Former TAP CEO’s €5.9 million lawsuit for unfair dismissal proceeds for trial

TAP’s insistence that Lisbon Civil Court has “absolute incompetence” in matter considered “unfounded”

Almost a year since it was filed, the €5.9 million case for unfair dismissal lodged by former TAP CEO Christine Ourmières-Widener has taken new steps.

Coincidentally, these new steps come just as noises about the airline’s potential reprivatisation return to news headlines, albeit prepared for further time in the shadows due to the looming snap election.
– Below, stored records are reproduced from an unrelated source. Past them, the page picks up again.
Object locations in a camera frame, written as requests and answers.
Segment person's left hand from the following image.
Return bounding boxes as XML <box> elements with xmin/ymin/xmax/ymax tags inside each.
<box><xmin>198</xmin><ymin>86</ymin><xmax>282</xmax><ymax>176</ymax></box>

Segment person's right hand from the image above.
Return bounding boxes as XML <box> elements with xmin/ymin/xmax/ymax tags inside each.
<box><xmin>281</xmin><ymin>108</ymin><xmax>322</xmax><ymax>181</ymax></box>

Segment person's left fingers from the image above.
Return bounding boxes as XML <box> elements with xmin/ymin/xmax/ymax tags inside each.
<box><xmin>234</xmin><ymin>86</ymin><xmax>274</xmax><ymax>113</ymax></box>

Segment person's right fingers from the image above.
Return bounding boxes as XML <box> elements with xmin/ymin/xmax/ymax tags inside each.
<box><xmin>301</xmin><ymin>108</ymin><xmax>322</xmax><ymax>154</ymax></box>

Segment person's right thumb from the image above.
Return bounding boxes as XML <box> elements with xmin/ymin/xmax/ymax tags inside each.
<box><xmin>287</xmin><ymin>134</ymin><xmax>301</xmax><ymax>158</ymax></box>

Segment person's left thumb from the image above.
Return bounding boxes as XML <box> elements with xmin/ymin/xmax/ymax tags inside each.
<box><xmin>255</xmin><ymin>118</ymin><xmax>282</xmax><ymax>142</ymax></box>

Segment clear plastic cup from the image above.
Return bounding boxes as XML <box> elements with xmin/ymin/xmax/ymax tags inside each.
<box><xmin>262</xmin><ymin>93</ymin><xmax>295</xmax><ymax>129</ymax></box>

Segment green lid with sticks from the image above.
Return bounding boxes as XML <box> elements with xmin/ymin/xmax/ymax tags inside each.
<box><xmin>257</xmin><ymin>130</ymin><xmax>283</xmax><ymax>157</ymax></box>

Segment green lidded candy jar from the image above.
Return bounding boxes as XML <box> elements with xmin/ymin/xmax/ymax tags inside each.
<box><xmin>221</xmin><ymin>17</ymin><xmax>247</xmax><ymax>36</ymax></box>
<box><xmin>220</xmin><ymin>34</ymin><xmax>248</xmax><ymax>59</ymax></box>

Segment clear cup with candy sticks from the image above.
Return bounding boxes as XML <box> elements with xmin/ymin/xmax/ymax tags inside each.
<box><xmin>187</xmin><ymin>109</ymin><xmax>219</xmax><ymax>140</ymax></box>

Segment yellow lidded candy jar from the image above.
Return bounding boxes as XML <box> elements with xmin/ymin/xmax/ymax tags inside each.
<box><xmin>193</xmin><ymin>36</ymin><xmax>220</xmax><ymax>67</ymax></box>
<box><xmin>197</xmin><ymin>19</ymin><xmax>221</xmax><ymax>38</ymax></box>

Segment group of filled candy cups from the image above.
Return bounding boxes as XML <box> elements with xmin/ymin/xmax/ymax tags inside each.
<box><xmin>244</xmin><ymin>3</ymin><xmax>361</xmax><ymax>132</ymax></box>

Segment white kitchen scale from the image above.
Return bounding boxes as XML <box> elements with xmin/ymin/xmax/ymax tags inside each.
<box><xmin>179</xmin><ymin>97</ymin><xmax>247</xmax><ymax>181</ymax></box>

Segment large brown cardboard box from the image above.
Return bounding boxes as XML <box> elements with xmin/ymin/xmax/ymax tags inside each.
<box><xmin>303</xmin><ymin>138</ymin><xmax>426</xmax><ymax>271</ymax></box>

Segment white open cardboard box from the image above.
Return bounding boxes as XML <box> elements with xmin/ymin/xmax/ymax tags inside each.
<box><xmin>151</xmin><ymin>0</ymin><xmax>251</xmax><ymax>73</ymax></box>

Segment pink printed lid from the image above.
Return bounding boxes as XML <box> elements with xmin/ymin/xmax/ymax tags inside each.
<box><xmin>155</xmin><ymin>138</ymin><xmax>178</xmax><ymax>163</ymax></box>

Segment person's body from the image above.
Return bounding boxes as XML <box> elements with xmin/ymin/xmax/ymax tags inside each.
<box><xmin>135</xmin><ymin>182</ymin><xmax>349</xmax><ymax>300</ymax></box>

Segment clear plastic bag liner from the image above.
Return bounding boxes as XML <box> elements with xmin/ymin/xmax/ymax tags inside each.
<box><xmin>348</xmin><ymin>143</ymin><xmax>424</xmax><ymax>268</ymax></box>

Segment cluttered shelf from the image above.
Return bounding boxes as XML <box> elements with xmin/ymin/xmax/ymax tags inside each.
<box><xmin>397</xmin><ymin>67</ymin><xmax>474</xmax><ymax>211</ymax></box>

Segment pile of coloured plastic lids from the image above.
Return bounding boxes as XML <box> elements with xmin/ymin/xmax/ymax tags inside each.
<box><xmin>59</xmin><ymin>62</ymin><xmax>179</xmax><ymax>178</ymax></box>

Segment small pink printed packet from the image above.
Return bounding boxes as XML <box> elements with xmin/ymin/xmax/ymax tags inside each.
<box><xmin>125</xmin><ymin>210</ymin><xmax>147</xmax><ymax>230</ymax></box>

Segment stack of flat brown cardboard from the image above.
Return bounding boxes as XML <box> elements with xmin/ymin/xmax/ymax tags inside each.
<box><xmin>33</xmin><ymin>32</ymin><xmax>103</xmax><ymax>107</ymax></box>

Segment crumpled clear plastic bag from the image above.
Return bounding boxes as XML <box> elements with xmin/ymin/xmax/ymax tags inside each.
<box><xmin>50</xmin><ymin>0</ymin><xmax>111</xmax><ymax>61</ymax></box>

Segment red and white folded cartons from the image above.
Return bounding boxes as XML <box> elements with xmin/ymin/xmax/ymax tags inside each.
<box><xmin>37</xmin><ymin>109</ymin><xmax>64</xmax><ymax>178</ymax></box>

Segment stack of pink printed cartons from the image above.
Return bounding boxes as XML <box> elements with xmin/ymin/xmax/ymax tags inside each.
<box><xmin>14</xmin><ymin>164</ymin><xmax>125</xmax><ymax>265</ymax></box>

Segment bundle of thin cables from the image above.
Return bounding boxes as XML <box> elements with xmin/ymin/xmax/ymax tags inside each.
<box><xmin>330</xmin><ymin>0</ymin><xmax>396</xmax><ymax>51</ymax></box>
Former TAP CEO Christine Ourmières Widener was ‘sacked on air’, during the height of (another) government crisis in 2023. She has always maintained that she was a scapegoat for the bad press of massive, and illegal, compensation payments agreed by the Socialist executive of the day – and that she had been doing an excellent job managing TAP up until that point.

Potentially working against Ms Ourmières Widener, however, is the recent news that she has also been dismissed from her subsequent job, leading two airlines in the Dubreuil group (Air Caraïbes and French Bee). According to Expresso, arguments used to dispense with the former top manager’s services were a “fall in revenue and degradation of services”.

TAP’s defence strategy argued that Lisbon’s Civil Court had no competence to hear the lawsuit lodged by Ms Ourmières Widener. This has now been deemed “unfounded”, and the case inches forwards.

Natasha Donn
Natasha Donn

Journalist for the Portugal Resident.